Thursday’s fee proposal, designed to get tanker owners to act faster, would escalate each year until it reached $1,400 per car in 2019. The money raised would go toward tax credits for companies upgrading tankers, derailment cleanups, first responder training, hiring more state rail inspectors and grants to help reroute flammable liquid lines.

“One year after an oil train derailed in downtown Lynchburg — luckily not resulting in fatalities — this is a common-sense bill that pushes trains to get safer and helps communities be better prepared to deal with oil car incidents when they occur,” Kaine, D-Va., said.

This type of financial deterrent has been considered by other stakeholders in the oil-by-rail debate. Earlier this year, BNSF Railway Co. introduced a $1,000 surcharge on shipments of unjacketed DOT-111s loaded with crude oil.

Tanker cars typically are owned by oil producers or third-party leasing companies, not railroads. BNSF Railway is the largest shipper of crude oil in North America. It’s owned by Warren Buffett’s Berkshire Hathaway Inc. BH Media Group, a Berkshire Hathaway subsidiary, owns The News & Advance.

BNSF’s surcharge — expected to add $1.50 per barrel to crude oil transport costs — sparked a lawsuit from the industry group American Fuel & Petrochemical Manufacturers. The suit, filed in March, argues the surcharge violates BNSF’s “common carrier obligation” to accept all tank cars that meet federal standards.

On Thursday, in response to calls for stronger tank cars, the American Fuel & Petrochemical Manufacturers sent an open letter urging federal officials to take a broader view of the oil-by-rail safety debate.

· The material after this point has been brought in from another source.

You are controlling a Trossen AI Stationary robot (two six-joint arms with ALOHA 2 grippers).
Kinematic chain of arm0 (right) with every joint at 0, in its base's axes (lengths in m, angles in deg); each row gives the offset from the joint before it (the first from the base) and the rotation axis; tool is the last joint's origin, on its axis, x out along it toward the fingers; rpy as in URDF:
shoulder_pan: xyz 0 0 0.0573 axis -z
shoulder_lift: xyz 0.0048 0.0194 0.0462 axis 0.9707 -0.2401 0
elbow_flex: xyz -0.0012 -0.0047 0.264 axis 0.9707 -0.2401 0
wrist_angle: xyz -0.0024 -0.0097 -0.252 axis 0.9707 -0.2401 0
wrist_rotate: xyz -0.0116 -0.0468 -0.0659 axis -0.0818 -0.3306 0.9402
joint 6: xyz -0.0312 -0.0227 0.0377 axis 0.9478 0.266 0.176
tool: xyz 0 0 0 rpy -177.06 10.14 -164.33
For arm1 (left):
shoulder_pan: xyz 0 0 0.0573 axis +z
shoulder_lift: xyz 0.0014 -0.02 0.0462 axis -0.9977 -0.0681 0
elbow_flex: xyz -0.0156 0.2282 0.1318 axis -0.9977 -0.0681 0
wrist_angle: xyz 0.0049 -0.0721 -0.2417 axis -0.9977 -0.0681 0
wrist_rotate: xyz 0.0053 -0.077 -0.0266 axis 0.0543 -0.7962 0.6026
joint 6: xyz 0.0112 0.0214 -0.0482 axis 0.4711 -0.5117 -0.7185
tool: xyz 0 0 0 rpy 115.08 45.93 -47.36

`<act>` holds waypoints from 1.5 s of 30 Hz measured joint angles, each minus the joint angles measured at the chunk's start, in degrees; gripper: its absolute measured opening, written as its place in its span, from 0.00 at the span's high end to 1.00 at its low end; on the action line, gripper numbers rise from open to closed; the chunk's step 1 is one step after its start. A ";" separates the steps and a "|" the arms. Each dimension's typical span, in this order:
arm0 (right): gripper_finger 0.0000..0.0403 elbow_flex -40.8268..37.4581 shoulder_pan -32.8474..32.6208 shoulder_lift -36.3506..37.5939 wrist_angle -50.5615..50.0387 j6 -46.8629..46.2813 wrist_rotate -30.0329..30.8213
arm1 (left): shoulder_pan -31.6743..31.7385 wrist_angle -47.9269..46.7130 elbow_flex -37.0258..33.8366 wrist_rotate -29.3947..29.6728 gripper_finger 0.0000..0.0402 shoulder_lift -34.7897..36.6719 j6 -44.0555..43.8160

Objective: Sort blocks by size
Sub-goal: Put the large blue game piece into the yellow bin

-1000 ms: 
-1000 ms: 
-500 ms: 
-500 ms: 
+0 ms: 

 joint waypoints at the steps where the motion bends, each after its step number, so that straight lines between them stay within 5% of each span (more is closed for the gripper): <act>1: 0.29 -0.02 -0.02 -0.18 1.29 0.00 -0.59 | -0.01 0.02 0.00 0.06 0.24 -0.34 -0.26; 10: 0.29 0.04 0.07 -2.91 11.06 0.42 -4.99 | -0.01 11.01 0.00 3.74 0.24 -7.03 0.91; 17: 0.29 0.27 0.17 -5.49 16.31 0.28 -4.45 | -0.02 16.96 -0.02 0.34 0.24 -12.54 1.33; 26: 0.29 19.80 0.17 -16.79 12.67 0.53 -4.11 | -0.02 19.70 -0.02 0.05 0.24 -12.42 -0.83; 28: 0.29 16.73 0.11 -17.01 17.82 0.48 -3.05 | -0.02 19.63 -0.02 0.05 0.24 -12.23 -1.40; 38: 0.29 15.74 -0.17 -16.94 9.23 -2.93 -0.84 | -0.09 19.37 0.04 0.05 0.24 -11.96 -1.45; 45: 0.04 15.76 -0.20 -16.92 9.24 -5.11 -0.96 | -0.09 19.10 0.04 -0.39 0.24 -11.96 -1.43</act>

Faulty tracks and human error cause the majority of train derailments, said the industry association.

“Preventing derailments in the first place and focusing on the root causes of accidents still provides the greatest tool in enhancing crude-by-rail safety,” association President Charles Drevna wrote.

“When making safety recommendations for air transport, the NTSB doesn’t recommend that the FAA require indestructible planes. Instead, the focus is on preventing errors like mid-air collisions, runway incursions and pilot error.”

The Federal Railroad Administration said in April it’s believed the Lynchburg derailment was “track-caused.” The NTSB, which is investigating the derailment, declined to comment on the suspected cause.

In addition to creating a federal fee, Thursday’s bill would raise track inspection standards, make more information available to emergency responders, and require a series of studies and reports on rail shipments of flammable liquids.

Pat Calvert, an environmental advocate with the James River Association, said he found the legislation encouraging, but he’d like to see a broader proposal that extends to CPC-1232s and takes a stronger stance on the environmental risks of these high-hazard trains.

The bill on the table now is “not ideal,” he said. “But it’s a step in the right direction.”

STATE TASK FORCE

The final report from Virginia’s rail safety task force wasn’t released Thursday as expected. Officials said the report was being finalized and may be released as early as today.